- Your assignment
Among the entries, how many lines hold the word "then"? Respond with that number only.

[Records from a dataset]
○ ○ ○ ○

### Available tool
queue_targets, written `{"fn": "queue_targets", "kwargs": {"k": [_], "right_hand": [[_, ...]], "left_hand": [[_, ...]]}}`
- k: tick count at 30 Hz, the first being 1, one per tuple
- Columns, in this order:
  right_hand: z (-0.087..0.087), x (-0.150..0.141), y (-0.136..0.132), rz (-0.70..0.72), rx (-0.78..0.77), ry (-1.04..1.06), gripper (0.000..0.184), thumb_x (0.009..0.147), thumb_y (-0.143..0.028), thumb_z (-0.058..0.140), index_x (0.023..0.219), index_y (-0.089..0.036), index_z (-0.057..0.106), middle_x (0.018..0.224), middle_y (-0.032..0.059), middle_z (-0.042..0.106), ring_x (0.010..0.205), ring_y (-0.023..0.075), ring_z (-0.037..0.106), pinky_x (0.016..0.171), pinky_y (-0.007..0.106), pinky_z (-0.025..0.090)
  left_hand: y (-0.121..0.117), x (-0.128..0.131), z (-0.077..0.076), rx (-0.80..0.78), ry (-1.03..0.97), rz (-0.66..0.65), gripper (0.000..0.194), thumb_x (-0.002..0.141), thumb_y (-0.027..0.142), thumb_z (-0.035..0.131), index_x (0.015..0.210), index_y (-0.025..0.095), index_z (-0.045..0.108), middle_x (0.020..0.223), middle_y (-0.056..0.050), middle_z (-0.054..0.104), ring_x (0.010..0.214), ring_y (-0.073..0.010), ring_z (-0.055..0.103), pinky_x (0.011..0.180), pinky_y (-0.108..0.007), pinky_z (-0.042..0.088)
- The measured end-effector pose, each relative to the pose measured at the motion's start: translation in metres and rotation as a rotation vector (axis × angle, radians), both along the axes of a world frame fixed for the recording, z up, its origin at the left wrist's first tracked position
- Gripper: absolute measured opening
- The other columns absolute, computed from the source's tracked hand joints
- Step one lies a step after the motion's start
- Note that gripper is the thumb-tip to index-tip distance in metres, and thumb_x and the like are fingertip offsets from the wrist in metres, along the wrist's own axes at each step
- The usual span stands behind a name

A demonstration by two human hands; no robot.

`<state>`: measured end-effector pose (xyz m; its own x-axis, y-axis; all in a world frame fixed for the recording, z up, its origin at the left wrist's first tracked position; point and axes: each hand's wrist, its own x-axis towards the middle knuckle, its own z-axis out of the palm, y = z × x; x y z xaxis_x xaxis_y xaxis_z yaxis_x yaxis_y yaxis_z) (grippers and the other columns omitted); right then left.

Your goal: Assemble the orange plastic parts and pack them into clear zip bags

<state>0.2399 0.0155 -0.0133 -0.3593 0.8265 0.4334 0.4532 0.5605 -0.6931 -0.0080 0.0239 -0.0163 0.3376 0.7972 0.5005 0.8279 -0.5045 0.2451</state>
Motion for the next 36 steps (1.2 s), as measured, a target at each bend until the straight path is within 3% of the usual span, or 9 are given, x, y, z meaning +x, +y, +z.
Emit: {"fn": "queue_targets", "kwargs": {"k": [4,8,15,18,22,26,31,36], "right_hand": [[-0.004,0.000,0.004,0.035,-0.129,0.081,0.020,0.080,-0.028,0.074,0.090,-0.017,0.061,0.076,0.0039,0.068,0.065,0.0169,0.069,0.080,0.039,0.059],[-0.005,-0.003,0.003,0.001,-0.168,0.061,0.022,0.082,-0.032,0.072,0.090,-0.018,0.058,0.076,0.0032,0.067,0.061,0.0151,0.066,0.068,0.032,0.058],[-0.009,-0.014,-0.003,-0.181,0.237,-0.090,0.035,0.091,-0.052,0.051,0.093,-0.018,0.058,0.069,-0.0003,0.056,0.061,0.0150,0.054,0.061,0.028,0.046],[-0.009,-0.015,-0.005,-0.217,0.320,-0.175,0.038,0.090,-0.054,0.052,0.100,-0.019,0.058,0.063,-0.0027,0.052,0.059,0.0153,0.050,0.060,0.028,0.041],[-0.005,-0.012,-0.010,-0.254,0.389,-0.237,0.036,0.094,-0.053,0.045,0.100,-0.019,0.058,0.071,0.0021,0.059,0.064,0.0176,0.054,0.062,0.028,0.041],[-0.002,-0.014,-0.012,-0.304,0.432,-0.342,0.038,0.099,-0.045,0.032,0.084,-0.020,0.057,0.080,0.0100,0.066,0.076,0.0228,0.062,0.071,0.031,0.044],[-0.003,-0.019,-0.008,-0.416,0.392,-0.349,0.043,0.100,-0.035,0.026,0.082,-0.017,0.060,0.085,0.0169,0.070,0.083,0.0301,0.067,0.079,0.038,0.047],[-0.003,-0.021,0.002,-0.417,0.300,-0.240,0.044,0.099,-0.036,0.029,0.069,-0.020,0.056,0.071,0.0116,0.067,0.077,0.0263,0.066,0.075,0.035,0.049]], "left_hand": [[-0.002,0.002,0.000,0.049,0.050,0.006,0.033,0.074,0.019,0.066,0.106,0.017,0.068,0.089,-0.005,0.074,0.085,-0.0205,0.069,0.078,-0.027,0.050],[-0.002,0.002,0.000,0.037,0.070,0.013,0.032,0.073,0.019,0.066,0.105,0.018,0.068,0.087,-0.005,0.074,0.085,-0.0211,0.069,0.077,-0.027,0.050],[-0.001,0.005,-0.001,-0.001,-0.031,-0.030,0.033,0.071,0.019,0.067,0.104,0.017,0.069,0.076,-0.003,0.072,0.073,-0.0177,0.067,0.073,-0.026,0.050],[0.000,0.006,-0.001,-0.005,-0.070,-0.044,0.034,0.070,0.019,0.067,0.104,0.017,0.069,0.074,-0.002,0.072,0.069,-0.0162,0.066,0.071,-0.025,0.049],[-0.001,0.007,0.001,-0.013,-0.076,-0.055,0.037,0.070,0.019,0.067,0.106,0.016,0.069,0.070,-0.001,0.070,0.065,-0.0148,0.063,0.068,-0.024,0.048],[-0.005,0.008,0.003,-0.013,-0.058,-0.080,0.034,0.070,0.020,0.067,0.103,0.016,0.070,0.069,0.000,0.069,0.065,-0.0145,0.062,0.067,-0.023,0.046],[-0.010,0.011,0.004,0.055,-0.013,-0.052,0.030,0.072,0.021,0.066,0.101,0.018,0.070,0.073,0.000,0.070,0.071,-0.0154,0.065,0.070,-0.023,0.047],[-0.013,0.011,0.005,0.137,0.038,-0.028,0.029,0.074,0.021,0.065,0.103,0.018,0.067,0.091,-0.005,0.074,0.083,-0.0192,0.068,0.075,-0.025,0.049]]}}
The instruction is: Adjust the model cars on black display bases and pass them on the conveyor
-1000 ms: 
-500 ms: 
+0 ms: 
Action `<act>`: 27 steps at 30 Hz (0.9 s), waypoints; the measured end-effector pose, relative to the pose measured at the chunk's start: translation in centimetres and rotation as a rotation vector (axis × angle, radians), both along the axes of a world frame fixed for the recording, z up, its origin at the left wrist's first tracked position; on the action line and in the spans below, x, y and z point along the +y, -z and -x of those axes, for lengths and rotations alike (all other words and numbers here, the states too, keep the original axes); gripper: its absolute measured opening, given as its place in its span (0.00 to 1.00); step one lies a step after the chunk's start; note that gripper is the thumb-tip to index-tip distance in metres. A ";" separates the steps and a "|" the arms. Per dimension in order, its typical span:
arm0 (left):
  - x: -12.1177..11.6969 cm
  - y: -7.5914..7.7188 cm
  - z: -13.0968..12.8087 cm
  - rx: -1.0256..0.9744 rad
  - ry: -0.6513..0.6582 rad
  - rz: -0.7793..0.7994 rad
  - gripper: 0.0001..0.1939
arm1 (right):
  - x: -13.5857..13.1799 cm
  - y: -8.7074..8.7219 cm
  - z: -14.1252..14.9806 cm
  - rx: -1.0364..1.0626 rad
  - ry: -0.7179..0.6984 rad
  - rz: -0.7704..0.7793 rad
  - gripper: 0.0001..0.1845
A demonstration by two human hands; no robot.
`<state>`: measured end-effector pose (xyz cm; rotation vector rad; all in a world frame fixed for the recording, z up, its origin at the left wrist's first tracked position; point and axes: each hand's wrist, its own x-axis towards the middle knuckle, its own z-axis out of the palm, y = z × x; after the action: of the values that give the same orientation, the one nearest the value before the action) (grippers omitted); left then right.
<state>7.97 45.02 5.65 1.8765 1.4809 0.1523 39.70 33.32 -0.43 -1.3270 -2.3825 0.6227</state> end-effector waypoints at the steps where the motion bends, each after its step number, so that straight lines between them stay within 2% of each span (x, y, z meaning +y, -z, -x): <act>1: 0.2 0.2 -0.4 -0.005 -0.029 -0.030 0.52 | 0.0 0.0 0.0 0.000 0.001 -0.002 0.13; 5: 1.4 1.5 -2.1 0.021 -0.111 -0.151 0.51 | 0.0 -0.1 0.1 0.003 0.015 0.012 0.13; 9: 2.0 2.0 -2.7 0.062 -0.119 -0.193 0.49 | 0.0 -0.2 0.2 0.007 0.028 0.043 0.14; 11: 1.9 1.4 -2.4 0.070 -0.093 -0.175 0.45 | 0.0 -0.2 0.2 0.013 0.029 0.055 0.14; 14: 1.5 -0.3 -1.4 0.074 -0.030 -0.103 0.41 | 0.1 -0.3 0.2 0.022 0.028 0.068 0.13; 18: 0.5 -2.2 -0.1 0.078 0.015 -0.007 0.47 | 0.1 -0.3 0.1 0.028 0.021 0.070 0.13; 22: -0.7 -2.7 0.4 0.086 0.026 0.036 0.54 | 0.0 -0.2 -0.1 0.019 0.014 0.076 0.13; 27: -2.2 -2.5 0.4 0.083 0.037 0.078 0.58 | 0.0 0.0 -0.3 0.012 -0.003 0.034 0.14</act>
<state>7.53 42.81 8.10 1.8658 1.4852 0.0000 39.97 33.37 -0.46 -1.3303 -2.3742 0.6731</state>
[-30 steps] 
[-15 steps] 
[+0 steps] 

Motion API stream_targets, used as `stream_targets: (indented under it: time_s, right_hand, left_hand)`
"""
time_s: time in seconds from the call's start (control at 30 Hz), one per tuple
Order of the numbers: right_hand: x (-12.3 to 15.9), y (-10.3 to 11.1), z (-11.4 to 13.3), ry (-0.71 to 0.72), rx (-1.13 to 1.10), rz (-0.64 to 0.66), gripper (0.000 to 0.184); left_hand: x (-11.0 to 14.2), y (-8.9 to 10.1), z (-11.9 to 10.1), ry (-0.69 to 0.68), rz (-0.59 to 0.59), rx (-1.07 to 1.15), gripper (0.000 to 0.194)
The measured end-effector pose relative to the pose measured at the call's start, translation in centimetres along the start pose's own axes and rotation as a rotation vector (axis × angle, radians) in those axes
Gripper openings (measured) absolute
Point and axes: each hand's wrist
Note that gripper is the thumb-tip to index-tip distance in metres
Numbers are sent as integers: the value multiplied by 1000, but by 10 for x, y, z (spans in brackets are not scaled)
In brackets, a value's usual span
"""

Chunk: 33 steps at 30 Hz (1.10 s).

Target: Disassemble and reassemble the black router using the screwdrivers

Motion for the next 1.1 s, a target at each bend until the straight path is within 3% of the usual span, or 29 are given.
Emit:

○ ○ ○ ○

- Output of the task
2